▶ **Directions**
Within the listing below, how many lines hold the string "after"? Only the number is wanted.

▶ **Recorded data**
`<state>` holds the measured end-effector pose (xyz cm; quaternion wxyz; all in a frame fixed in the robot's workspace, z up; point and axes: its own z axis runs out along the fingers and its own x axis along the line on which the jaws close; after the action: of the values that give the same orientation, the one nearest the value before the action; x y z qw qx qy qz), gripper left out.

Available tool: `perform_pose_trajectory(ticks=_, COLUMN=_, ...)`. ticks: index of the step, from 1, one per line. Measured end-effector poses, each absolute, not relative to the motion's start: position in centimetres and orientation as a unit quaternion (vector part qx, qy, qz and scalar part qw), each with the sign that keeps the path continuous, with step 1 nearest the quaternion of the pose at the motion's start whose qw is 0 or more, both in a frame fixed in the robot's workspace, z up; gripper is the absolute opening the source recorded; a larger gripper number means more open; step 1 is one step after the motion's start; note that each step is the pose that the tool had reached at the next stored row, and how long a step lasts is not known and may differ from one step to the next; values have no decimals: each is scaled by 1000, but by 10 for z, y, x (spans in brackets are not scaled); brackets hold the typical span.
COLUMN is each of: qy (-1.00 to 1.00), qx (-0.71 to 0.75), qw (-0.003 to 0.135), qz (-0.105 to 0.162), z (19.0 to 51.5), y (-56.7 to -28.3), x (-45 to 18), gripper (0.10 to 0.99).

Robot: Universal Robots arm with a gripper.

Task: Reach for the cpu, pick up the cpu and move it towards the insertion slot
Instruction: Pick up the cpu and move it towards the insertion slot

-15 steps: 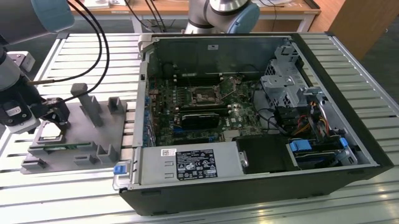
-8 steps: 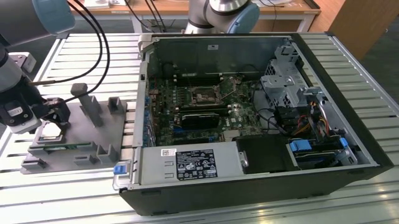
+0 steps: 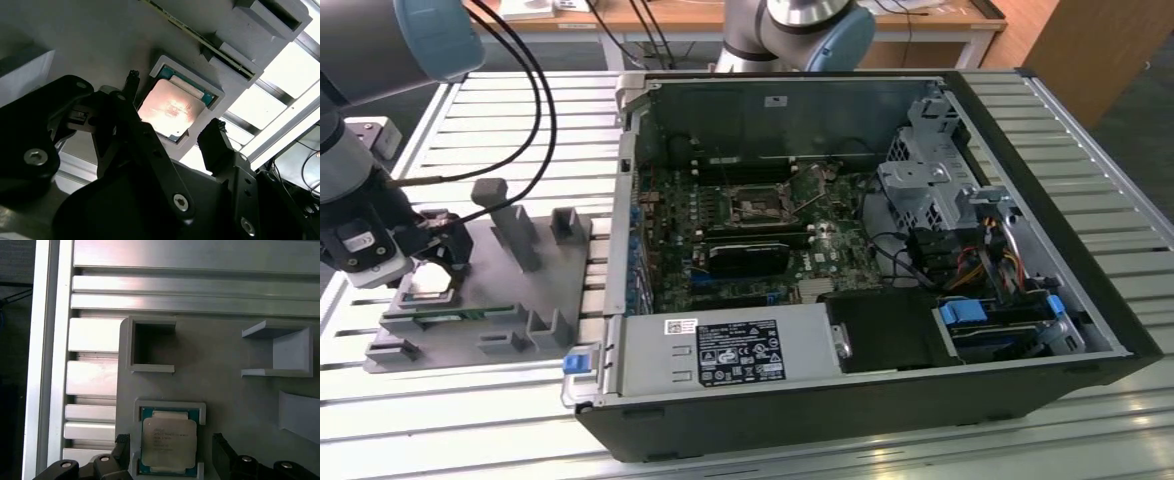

▶ **The answer**
2